In brief summary of GlassFish v3 and Java EE 6, here are some of the key takeaways:

  • GlassFish v3 continues to be developed and supported, as the Java EE 5 & 6 RI app server
  • GlassFish v3 currently has no clustering, but offers OSGi modularization and extensibility
  • Supports and takes advantage of new Java EE 6 specifications
  • Big push on modularity and flexibility in both GlassFish and Java EE 6
  • Java EE 6 supports annotation based EJBs, RESTful web services
  • Java EE 6 greatly simplified configuration, optional web-inf.xml etc
  • Java EE 6 simplied simple class EJBs and improved JPA specification
  • Ongoing road-map for GlassFish, details TBA later this year


Java EE 6 (Roberto Chinnici):

Released Dec 10 2009

Key new features: New API, Web profiles, Pluggabiliy, dependancy injection

New technologies:
  • Jax-RS 1.1
  • Bean validation 1.0
  • DI 1.0
  • CDI 1.0
  • Managed beans 1.0
Closed down gap between EJB and POJO with unification and annotations

CDI works with POJO and EJB classes

Unification of platform types, more uniform programming model

  • EJB 3.1
  • JPA 2.0
  • Servlet 3.0
  • JSF 2.0
  • Connectors 1.6
  • Interceptors 1.1
  • JAX-WS 2.2
  • JSR-109 1.3
  • JSP 2.2
  • JSR-250 1.1
  • JACC 1.4
  • JASPIC 1.1

Key goal in Java EE 6 - flexibility, pruning, extensibility and web profiles


Profiles:

Bundles of technologies targeting specific classes of applications
Decoupled from each other and the platform
Guarantees compatibility of required technologies, individually and in combination - must satisfy all joint requirements


Web Profile:

Modern Java web application stack
First profile to be definite
Mid sized, fully functional (expected 80% web-app coverage), add additional components via extensibility (such as web services API, 3rd party frameworks)


Web profile contents:

Servlet, JSP/EL, JSTL, JSF, Bean Validation, EJB Lite, JPA, JTA, Di, CDI, Managed beans, Interceptors, JSR-250


Pruning:

Goal - to address bloat concerns

2 step process:
Declare components as "Proposed optional"
The make fully optional for the next release

Proposed optional technologies:

JAX-RPC (JAX-WS)
EJB 2.x Entity beans (JPA entity classes)
JAXR (little use)
JSR-88 (deployment, tools API - not used)

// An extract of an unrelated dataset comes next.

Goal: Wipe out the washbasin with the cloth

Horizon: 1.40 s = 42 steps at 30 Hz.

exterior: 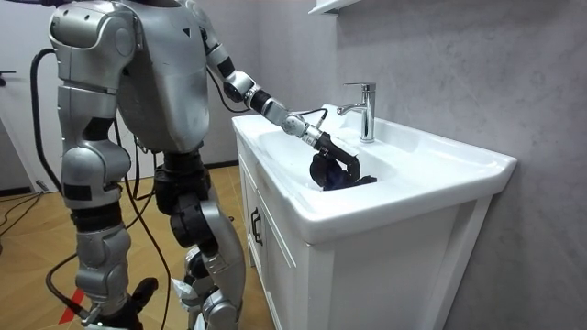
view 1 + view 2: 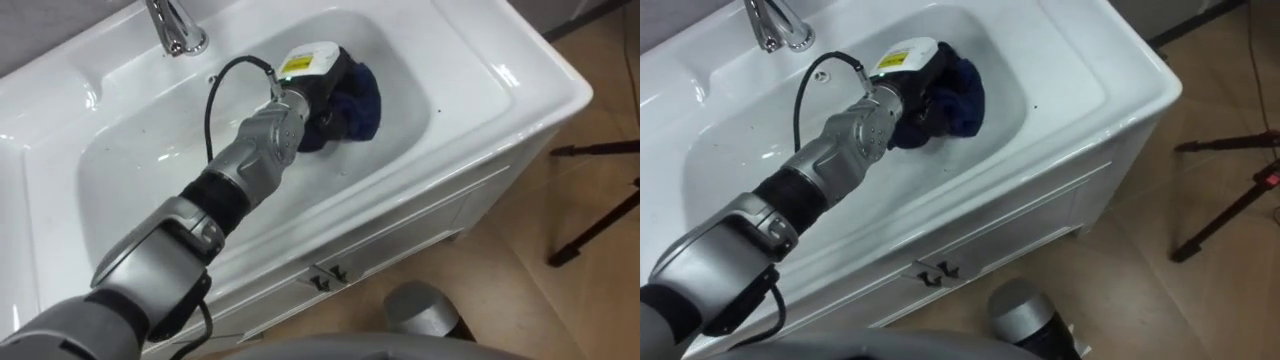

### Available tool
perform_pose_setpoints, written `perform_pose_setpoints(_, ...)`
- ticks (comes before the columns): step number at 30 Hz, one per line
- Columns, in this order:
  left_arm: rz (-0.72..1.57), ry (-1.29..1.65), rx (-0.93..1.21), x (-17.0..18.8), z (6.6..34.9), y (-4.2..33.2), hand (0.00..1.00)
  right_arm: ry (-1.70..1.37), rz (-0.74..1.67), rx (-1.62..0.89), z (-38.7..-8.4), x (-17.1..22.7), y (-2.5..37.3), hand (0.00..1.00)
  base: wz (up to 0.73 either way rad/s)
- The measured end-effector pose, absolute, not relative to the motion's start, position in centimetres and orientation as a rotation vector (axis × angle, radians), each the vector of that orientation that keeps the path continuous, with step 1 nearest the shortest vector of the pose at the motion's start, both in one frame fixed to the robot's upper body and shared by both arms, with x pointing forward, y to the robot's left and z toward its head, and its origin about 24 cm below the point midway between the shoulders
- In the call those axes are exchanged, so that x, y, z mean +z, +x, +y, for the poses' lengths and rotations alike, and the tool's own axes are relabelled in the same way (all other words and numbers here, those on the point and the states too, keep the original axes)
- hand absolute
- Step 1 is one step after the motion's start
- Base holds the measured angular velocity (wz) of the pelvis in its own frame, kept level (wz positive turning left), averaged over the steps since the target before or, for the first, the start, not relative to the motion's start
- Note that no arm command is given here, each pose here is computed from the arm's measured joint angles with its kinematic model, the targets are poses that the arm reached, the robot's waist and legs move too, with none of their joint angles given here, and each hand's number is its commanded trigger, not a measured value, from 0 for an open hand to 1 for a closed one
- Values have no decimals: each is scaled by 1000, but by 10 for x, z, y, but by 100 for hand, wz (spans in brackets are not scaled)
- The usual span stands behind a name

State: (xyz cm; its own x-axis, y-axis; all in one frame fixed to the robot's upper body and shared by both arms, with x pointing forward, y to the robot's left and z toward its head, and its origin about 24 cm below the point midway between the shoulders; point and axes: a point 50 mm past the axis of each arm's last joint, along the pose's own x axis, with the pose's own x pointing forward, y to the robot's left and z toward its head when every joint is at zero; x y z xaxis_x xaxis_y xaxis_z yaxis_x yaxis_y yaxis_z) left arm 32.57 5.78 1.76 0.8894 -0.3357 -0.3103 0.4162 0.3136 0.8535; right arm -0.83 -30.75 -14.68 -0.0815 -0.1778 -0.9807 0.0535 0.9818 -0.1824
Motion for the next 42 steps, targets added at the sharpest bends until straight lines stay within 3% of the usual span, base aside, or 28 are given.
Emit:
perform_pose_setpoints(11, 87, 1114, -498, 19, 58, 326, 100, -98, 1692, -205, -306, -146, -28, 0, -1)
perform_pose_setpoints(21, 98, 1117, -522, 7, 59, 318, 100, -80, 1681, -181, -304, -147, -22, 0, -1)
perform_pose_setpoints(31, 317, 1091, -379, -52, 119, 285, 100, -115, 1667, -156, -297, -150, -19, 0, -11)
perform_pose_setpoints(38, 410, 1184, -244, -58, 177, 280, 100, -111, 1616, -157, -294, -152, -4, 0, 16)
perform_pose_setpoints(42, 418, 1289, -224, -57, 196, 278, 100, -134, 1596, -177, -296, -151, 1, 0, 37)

* Don't use - use replacements / alternatives


Pluggability / extensibility:

Focus on web tier
Level playing field for 3-rd party libraries and frameworks
Two major extensibility points: Servlets and CDI
Simplify packaging of web-apps
Zero-configuration!


Modular Web applications:

Libraries can contain web-fragment.xml descriptor
web.xml is now optional
Can server resources out of jars with: /META-INF/resources

e.g.
/WEB-INF/lib/catalog.jar
/META-INF/resources/catalog/books.html

e.g. Dojo jar in resources


Web fragments in servlet 3.0:

META-INF.web-fragment.xml

same structure as web.xml, can override in web.xml


Servlet container pluggability:

ServletContainerInitializer interface implements by extensions

@HandlesTypes to declare interest in on or more annotation types

ServletContext now contains method to dynamically register servlets and filters
i.e. ServletContext API has been extended

Registered using META-INF/services


onStartup method gets called with a Set of classes available

** Can only add services at startup, not dynamically once running


Asynchronous HTTP processing:

New programming model for async request processing
e.g. Comet, char, push apps
Opt-in model
Threads are managed by the container

@WebServlet(asyncSupported=true)
public class MyServlet extends HTTPServlet {

}

Goal - Decouple requests from threads

* Changes to the way filters work - thread not attached to the socket, response not written. Filters modified to make safe - option than can be turned on to identify asyncSupported=true
- do this on servlet and any filter involved in the chain

Ideal when waiting for some external resource etc.
Low level API - not very elegant
Idea is that frameworks will use this - see for example Atmosphere framework which is based on annotations - under the hood this async API is used.


JSF 2.0:

Facelet as a standard view declaration language
Composite components
Ajax (declarative and programmatic) e.g. f:ajax tag
Partial state saving (track deltas and sends changes in response, previously all would have been sent even if not changed!)
System events e.g. f:event tag
Resources
Validation e.g. new f:validateBean tag (better integration, validation API. can handle multiple errors, not first one at a time!)


EJB 3.1:

@Singleton beans
@Startup beans (invoked at app startup, works well with Singleton pattern)
@Asynchronous invocations (biggest change, allows non-blocking sync EJB invocations as first class call. Method must be either void or return a Future object)
No interface view (bean impl does not need an interface anymore, now 1 class = 1 EJB!)
Define EJBs directly inside a web app, inside a war file
New API - EJBContainer API works on Java SE, can bootstrap an EJB container in a Java SE application (ideal for testing/development, could be useful in client applications)


Simplified packaging:

EJB class directly into the war file
Previously must built an EJB jar to be included


EJB 3.1 lite:

A subset of EJB 3.1
All types of session beans (stageful, stateless, singleton) - other bean types not supported (timer, entity etc)
Declarative transactions and security
Interceptors
ejb-jar.xml descriptor allows (is optional, probably not useful)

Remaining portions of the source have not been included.